La ópera contó también con dos comprimarios de excepción. El bajo-barítono polaco Tomasz Konieczny, que interpreta estos días a Alberich en el Anillo, fue un Abimélech vocalmente demoledor; mientras que Günther Groissbök sirvió un anciano hebreo para enmarcar por lo cuidadoso y sensible de su puesta en escena.

Los cuerpos estables de la compañía hicieron gala de su exquisitez. Tanto el magnífico coro del Met, preparado como siempre por el maestro Palumbo, como el cuerpo de ballet, que desarrolló las lucidas coreografías de Austin McCormick, cerraron grandes intervenciones y redondearon una velada de altura.

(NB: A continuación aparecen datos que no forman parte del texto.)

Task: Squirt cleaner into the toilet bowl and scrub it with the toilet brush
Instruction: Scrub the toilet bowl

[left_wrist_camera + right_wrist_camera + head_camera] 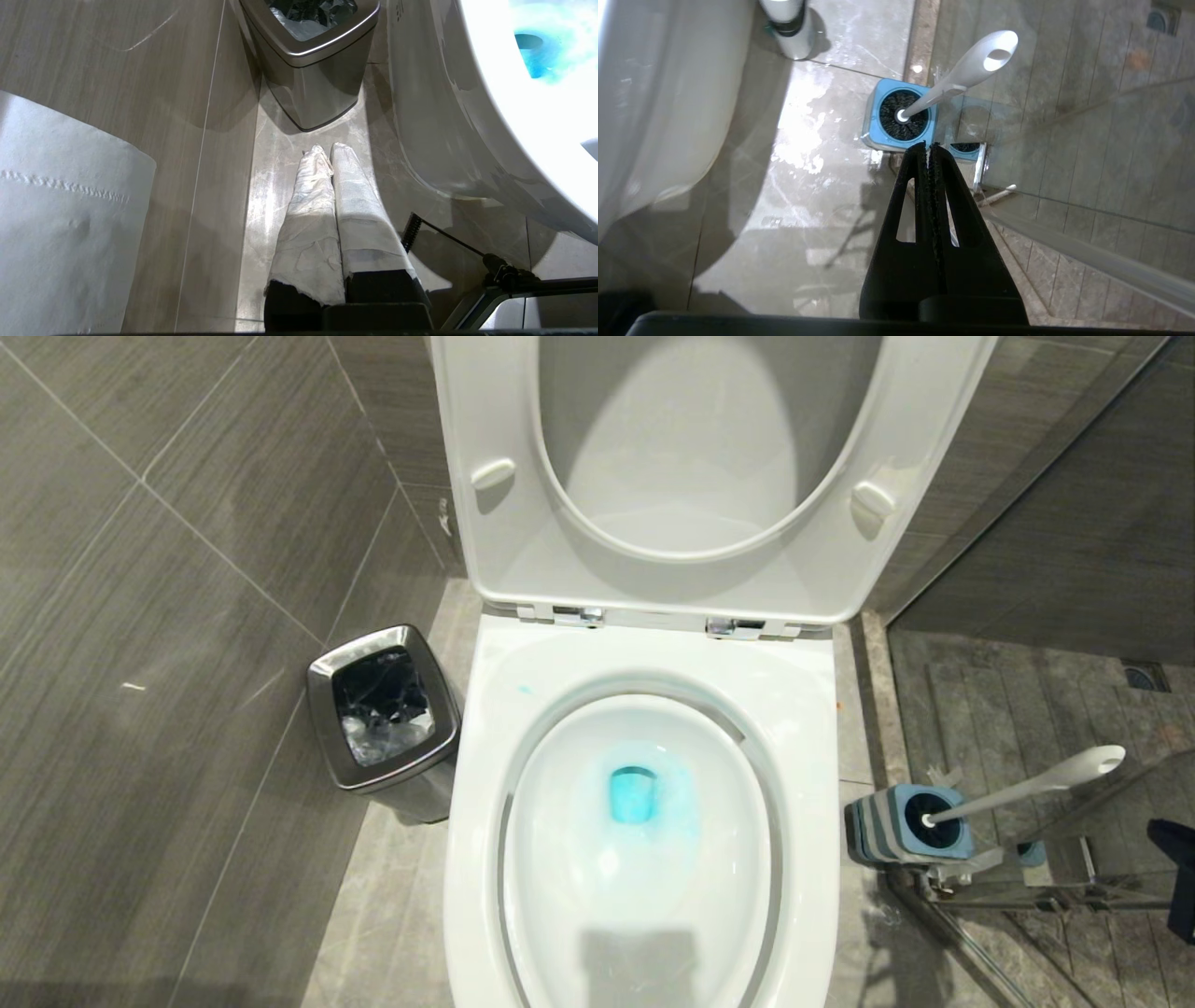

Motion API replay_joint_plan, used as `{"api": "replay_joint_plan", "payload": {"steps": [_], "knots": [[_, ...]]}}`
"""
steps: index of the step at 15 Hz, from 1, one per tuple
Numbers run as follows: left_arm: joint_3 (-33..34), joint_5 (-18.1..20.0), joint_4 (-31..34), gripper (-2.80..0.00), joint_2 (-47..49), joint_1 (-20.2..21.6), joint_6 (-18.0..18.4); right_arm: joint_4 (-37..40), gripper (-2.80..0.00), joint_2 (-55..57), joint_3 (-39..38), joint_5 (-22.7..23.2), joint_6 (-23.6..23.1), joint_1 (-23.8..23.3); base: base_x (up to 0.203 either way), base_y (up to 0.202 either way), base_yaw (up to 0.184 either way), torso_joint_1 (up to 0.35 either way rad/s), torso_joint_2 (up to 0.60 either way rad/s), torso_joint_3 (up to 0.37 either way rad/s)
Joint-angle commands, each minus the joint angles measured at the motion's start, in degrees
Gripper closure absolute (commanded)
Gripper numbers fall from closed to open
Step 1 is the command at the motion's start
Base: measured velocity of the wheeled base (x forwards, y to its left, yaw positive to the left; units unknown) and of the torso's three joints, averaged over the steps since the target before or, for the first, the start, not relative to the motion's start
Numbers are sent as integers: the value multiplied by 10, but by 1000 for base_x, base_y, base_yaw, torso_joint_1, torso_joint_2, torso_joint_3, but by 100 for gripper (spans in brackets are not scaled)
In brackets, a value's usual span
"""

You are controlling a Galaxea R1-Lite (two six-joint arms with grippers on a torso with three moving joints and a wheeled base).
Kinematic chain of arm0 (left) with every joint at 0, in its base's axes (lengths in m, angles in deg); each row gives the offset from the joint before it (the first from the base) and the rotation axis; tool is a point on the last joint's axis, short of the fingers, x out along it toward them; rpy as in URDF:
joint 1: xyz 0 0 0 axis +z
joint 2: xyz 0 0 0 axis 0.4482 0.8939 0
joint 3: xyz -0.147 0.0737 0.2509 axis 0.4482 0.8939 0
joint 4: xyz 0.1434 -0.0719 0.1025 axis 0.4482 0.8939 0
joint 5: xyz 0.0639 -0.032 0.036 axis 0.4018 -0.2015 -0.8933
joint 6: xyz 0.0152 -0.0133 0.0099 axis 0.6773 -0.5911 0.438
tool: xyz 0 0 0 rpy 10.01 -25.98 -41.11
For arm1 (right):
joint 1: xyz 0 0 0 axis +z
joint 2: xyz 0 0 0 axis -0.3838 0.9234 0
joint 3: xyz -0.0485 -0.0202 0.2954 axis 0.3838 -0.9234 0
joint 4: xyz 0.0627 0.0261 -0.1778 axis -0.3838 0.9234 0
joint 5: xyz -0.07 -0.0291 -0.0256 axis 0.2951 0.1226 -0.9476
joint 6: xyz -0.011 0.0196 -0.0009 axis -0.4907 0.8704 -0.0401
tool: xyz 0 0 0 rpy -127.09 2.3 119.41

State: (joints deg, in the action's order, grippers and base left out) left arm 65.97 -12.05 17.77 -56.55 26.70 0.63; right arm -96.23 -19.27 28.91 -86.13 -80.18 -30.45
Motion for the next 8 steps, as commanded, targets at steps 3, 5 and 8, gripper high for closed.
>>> {"api": "replay_joint_plan", "payload": {"steps": [3,5,8], "knots": [[0,0,0,0,0,1,0,-72,0,105,-38,-33,11,30,0,0,0,0,0,0],[0,0,0,0,0,0,0,-88,-280,126,-41,-57,14,60,0,0,0,0,0,0],[0,0,0,0,0,0,0,-94,-280,153,-62,-69,4,71,0,0,0,0,0,0]]}}
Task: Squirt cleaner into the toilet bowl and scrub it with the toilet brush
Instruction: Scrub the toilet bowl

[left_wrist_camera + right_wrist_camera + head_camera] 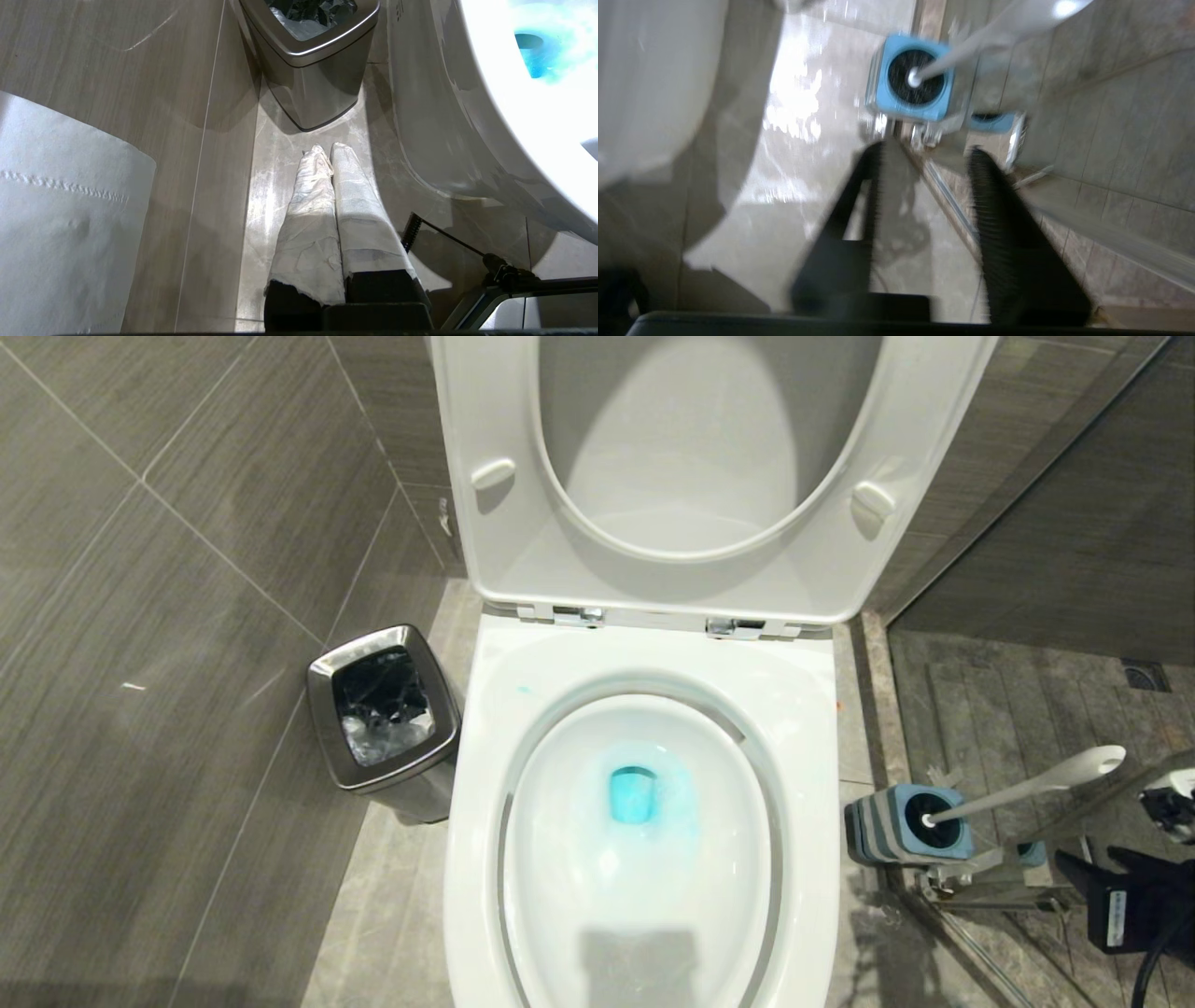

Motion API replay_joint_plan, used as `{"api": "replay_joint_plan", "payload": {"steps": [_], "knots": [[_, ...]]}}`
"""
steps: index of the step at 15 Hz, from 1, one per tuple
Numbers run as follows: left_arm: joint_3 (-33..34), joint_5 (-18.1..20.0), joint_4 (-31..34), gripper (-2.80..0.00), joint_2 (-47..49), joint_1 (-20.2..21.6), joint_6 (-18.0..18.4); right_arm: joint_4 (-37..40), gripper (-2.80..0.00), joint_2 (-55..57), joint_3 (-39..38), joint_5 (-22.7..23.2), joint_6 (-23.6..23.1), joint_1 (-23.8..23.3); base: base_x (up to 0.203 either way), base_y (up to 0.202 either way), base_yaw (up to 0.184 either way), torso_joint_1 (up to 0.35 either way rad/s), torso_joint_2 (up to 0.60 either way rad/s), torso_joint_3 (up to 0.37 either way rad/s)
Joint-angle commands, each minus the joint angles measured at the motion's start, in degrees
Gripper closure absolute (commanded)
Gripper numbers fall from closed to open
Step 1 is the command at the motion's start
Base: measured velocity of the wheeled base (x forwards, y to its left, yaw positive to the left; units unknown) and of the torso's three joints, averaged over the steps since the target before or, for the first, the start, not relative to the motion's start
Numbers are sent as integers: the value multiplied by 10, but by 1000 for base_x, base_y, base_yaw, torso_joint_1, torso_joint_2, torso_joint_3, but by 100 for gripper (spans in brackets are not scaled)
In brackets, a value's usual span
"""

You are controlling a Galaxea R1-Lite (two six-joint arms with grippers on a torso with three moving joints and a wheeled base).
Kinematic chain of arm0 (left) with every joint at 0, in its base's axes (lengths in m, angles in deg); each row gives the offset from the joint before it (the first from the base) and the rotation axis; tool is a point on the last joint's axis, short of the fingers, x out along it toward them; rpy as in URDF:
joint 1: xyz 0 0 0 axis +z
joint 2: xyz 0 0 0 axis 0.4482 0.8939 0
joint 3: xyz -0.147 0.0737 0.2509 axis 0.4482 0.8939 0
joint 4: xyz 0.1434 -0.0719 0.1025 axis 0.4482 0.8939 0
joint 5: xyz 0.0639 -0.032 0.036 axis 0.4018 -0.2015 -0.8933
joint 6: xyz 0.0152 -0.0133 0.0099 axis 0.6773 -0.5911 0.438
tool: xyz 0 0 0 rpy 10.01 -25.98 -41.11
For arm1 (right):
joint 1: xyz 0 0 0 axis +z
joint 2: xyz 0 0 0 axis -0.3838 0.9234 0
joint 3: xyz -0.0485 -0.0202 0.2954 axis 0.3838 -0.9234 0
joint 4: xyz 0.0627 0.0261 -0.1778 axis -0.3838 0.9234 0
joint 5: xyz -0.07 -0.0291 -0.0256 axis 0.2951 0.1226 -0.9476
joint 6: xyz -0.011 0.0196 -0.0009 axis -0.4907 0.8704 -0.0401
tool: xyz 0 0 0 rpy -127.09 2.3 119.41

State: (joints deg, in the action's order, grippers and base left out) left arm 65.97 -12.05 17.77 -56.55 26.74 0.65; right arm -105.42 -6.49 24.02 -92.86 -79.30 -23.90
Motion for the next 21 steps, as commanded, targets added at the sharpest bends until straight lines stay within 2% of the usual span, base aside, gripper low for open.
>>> {"api": "replay_joint_plan", "payload": {"steps": [1,4,10,16,21], "knots": [[0,0,0,0,0,0,0,-3,-280,28,-32,-2,-8,5,0,0,0,0,0,0],[0,0,0,0,0,1,0,-36,-280,37,-72,-3,-7,-4,0,0,0,0,0,0],[0,0,0,0,0,0,0,-180,-280,98,-86,-3,13,-48,0,0,0,0,0,0],[0,0,0,0,0,0,0,-348,-280,253,-86,-23,23,-48,0,0,0,0,0,0],[0,0,0,0,0,0,0,-423,-280,335,-60,-40,27,-46,0,0,0,0,0,0]]}}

Por otro lado, hay que admitir que la batuta de Mark Elder no arrojó las luces esperadas. El director inglés dejó pasar de largo las oportunidades para la ironía y el patetismo en una partitura de la que se puede extraer más jugo expresivo. El sonido que consiguió de la orquesta del Met era redondo y pujante, no cabe duda, pero no consiguió aportar una dimensión adicional al espectáculo.

El final escénico de la ópera, resuelto en falso y de una manera apresurada y poco imaginativa, mientras el coro y la orquesta clavaban las notas finales, era toda una alegoría de lo que es hoy la compañía. Como casi siempre en la casa del cartón piedra, la magia estuvo en la voz.